DATA SECTION
#####
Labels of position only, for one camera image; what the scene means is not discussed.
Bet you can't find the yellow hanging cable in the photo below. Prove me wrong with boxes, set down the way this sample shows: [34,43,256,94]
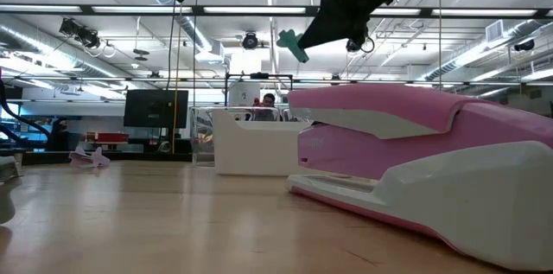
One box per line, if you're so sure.
[171,0,186,155]

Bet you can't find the black ceiling camera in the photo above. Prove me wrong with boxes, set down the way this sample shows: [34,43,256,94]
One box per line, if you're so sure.
[346,36,376,55]
[58,17,102,50]
[241,30,260,51]

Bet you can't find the red storage bin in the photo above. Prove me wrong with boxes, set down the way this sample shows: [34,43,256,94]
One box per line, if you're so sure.
[85,131,130,144]

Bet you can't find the white plastic tray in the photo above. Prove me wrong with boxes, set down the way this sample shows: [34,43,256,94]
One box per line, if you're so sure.
[212,108,313,177]

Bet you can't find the purple staple remover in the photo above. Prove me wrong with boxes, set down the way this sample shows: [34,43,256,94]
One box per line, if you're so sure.
[68,145,111,169]

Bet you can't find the person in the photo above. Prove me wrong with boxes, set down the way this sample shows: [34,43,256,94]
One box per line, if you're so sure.
[252,92,284,122]
[46,118,73,152]

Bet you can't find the pink and white stapler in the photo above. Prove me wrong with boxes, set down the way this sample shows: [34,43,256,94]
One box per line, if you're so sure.
[285,83,553,272]

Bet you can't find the black overhead crossbar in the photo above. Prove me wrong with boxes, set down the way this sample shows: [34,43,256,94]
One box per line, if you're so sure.
[0,3,553,17]

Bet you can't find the clear plastic bin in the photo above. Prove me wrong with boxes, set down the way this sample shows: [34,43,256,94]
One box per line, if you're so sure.
[281,107,306,123]
[189,105,283,168]

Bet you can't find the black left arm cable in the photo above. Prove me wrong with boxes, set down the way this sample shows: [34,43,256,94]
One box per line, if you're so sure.
[0,68,51,150]

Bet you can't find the black monitor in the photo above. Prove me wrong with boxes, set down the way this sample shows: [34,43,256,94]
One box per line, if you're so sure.
[123,88,190,130]

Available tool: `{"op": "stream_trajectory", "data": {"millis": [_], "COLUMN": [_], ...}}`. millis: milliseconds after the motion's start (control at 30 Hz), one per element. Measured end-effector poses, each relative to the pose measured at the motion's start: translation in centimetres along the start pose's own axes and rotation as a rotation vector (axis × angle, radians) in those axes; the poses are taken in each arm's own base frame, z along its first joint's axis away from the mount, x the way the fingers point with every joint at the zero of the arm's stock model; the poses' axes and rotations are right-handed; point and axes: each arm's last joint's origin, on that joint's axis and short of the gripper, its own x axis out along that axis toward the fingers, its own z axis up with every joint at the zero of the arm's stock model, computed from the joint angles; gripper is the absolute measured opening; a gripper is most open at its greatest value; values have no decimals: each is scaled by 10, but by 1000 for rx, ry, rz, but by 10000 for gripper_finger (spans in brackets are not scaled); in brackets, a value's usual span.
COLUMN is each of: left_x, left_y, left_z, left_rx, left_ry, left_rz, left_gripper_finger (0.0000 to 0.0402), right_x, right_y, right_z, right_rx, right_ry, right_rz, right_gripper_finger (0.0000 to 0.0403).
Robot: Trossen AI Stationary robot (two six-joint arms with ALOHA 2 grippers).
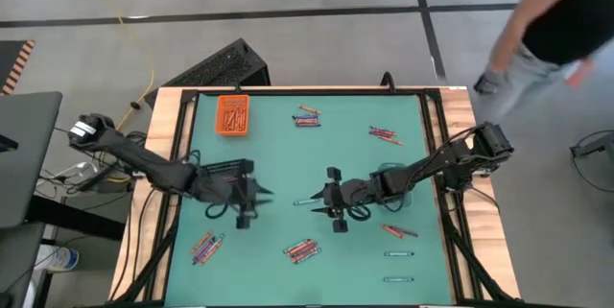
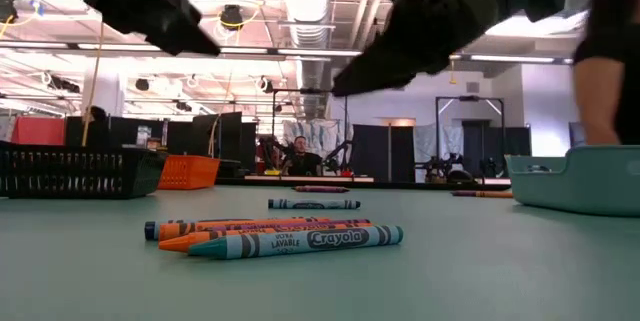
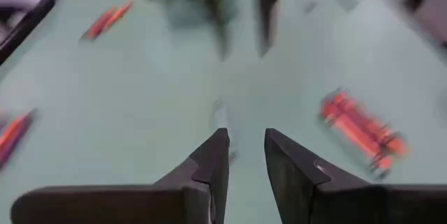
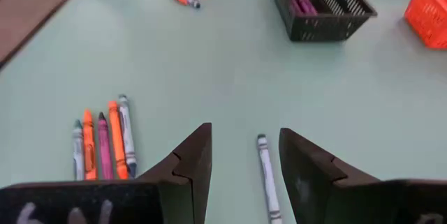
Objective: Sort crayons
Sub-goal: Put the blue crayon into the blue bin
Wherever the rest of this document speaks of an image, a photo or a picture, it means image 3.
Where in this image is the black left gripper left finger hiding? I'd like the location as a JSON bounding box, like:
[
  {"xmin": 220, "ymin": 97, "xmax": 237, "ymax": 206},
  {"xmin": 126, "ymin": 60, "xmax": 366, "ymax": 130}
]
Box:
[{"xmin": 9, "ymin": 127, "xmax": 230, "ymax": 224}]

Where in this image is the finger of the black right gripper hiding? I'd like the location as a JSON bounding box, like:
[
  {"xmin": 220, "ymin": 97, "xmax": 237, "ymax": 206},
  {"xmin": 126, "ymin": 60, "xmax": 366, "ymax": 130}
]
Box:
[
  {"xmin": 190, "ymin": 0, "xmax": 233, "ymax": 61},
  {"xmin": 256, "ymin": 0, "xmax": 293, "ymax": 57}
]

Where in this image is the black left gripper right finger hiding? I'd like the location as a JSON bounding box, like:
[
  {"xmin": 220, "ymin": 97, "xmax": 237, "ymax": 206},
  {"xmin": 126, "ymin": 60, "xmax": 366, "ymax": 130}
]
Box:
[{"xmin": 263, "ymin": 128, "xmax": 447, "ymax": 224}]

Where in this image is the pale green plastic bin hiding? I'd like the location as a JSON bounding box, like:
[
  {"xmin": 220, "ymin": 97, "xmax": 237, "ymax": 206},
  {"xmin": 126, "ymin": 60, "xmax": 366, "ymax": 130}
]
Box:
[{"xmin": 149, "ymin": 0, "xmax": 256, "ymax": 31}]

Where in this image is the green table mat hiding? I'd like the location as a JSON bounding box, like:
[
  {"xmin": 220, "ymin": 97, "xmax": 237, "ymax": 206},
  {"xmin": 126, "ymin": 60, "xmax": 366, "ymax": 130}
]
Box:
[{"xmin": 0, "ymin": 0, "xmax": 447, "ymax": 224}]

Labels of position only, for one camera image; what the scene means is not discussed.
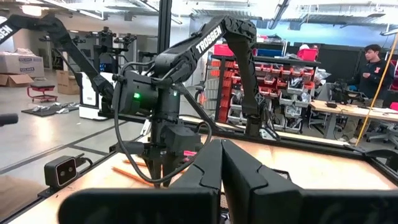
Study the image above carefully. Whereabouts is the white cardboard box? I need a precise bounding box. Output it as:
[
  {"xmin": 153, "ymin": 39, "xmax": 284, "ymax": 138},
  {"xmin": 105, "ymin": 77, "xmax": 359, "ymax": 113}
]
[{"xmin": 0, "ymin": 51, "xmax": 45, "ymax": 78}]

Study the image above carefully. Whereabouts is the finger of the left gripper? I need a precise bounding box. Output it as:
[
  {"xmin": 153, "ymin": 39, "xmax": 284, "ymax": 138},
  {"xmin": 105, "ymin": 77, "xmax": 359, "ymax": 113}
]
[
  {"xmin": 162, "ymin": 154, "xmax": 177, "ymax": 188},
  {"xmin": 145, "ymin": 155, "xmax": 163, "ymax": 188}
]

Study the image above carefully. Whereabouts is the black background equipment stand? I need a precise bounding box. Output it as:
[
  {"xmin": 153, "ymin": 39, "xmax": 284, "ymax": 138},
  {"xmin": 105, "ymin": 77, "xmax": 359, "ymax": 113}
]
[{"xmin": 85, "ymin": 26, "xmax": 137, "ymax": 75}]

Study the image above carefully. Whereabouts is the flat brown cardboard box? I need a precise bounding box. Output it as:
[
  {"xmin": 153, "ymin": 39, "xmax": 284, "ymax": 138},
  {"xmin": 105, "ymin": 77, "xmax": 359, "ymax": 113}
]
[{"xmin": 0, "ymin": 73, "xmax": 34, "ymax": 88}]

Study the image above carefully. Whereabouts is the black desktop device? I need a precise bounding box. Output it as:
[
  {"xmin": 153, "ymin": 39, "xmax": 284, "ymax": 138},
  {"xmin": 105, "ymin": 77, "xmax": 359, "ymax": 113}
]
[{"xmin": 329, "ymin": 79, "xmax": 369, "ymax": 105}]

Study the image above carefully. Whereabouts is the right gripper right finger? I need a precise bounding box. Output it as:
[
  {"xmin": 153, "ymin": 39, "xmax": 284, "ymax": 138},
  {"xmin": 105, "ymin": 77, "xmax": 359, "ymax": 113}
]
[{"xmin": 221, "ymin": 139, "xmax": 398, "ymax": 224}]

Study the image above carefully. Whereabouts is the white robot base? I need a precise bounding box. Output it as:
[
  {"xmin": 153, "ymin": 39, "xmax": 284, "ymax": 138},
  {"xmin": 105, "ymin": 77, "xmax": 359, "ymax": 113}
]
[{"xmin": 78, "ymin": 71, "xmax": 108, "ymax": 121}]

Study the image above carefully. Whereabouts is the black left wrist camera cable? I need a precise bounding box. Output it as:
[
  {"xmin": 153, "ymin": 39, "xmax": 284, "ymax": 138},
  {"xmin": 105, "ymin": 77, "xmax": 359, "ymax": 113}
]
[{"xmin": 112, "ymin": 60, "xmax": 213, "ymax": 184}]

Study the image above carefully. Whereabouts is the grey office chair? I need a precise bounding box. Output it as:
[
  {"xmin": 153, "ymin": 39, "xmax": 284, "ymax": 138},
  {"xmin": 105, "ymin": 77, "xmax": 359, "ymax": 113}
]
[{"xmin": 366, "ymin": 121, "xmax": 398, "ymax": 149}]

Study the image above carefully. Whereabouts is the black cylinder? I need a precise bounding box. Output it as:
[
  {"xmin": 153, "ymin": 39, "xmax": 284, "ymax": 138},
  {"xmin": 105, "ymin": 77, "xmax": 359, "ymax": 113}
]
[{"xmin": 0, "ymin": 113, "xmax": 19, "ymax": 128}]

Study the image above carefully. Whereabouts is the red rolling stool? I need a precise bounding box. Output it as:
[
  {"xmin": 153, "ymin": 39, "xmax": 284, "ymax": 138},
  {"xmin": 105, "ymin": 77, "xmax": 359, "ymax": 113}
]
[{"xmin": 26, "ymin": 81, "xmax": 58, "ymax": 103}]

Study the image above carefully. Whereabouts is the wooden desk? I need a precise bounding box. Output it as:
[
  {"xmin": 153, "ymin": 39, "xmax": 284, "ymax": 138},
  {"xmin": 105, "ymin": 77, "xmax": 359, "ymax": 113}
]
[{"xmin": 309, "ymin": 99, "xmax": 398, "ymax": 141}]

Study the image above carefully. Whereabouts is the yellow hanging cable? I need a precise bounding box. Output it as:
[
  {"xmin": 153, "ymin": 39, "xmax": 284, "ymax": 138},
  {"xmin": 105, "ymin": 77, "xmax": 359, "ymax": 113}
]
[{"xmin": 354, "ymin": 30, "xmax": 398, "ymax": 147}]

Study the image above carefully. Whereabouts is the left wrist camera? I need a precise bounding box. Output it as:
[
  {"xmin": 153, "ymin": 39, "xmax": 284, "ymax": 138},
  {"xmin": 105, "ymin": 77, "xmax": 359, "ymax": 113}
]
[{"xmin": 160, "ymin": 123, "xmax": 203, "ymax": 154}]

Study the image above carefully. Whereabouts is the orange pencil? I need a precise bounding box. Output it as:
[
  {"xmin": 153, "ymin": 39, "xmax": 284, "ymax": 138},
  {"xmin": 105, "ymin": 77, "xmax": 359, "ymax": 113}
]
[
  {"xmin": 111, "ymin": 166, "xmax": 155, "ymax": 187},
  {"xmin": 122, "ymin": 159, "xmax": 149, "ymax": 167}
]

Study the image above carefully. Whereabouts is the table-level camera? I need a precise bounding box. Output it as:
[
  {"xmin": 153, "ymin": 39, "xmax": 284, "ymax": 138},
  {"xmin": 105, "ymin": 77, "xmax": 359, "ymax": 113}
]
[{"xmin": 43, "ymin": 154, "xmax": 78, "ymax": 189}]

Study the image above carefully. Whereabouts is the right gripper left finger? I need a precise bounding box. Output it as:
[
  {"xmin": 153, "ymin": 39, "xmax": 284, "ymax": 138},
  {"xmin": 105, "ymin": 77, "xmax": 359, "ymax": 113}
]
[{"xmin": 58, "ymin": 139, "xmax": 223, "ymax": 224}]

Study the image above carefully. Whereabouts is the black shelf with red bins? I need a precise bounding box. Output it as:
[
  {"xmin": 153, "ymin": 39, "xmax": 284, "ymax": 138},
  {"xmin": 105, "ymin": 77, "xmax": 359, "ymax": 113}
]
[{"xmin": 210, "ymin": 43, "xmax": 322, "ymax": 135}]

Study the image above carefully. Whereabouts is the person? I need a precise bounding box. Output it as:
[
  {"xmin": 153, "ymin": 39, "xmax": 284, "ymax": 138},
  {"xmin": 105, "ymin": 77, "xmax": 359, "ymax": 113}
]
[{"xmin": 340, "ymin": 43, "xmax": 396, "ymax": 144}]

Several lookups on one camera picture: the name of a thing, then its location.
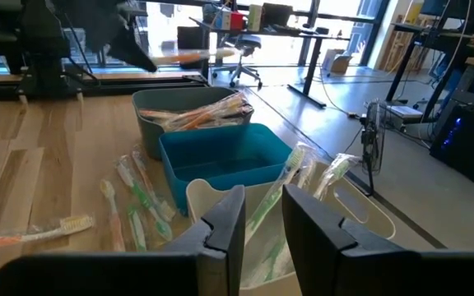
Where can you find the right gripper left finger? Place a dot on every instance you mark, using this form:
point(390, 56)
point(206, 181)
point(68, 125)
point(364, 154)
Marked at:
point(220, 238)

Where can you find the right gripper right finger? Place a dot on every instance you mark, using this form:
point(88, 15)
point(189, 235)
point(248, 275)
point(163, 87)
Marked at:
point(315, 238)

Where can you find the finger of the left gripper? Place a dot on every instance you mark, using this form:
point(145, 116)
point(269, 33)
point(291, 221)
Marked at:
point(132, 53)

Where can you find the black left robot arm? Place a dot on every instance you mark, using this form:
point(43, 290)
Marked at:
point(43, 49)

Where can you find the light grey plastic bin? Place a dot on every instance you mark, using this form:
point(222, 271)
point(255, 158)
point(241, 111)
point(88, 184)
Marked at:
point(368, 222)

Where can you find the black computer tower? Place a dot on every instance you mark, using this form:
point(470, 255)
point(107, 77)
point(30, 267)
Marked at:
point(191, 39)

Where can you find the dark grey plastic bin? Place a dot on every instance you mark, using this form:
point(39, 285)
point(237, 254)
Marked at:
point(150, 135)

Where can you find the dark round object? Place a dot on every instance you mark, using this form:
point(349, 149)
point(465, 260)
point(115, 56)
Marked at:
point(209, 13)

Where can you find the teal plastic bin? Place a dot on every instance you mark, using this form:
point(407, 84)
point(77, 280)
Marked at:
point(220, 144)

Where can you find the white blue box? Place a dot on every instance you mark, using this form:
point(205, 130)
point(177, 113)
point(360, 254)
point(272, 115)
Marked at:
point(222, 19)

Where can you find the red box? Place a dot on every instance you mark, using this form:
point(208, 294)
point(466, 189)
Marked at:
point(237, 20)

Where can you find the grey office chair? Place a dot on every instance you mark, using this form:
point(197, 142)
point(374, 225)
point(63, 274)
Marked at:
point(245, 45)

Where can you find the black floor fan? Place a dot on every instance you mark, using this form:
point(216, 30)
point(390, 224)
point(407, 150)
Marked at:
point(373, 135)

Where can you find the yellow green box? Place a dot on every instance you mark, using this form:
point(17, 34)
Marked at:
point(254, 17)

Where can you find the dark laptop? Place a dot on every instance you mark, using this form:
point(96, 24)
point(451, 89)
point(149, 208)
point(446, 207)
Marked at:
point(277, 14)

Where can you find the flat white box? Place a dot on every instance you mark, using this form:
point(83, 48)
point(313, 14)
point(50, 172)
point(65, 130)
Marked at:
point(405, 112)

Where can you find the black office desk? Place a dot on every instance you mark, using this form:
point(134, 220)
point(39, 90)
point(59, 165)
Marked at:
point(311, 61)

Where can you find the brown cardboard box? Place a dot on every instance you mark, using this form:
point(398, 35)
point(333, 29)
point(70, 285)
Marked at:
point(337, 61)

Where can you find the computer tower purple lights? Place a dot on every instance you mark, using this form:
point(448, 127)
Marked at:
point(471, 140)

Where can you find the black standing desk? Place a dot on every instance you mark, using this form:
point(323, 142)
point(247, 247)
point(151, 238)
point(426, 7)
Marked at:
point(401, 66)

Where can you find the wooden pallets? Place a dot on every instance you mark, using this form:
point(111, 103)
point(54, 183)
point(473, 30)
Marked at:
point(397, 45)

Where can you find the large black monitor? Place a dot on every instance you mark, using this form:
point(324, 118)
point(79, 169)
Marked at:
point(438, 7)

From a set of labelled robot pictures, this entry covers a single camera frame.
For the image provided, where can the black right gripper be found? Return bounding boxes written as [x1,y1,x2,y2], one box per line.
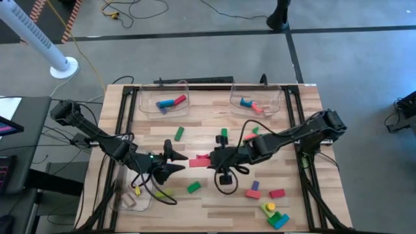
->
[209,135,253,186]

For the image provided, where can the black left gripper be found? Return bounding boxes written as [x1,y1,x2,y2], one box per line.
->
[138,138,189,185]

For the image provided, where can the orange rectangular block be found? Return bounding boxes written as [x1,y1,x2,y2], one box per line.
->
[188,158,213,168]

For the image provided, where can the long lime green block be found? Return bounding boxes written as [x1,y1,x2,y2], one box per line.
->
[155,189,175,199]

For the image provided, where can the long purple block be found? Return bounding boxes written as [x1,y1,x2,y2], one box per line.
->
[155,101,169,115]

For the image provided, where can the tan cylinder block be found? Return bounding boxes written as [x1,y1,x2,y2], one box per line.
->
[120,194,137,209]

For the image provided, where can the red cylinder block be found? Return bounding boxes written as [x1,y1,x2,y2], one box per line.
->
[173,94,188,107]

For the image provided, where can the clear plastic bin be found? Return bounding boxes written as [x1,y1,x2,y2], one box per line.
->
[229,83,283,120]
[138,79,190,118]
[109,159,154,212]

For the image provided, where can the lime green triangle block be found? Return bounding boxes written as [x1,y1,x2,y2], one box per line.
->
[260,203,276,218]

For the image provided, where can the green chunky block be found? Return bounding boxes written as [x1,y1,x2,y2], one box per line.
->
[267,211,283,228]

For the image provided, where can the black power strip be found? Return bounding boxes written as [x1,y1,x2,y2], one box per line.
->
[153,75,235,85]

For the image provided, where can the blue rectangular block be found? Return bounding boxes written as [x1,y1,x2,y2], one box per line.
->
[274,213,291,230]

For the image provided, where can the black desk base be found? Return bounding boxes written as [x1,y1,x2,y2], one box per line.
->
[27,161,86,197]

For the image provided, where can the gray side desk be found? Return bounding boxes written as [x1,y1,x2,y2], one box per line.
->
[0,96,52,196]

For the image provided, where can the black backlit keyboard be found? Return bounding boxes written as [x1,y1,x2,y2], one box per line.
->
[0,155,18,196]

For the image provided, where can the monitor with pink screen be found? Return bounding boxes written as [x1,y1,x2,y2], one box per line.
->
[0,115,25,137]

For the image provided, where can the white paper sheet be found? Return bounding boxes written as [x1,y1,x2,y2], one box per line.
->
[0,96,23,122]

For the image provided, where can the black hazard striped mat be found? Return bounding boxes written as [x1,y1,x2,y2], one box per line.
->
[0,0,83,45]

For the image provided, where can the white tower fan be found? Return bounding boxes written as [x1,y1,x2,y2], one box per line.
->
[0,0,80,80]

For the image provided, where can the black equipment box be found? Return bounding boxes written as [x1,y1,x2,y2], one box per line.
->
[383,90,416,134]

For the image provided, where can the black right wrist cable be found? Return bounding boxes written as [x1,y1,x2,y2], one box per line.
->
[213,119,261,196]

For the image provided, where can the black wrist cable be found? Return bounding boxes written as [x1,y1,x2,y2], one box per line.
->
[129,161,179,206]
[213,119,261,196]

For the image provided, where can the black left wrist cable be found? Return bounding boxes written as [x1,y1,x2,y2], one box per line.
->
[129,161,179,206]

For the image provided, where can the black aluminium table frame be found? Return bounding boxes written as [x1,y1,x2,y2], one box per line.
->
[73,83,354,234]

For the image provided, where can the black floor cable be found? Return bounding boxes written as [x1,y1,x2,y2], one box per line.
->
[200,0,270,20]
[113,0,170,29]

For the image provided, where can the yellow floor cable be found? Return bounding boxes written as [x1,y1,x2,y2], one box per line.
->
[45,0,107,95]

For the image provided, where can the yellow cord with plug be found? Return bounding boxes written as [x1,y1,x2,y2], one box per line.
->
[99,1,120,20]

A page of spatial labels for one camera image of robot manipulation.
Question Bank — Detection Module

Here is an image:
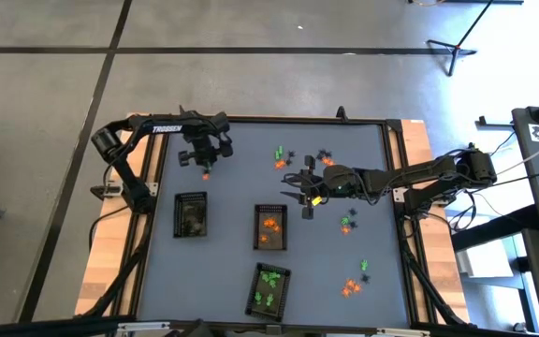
#####
WORK ITEM
The lines in the entries above that carry the word "office" must be copied.

SOLUTION FOR THIS EXERCISE
Study the image above carefully. Whereabouts is the grey office chair? I need a precise bounding box. Output it as:
Where can you find the grey office chair? Place a dot on every instance you mark, using this form:
Where can you find the black office desk? Place a dot on every instance you mark, using this form:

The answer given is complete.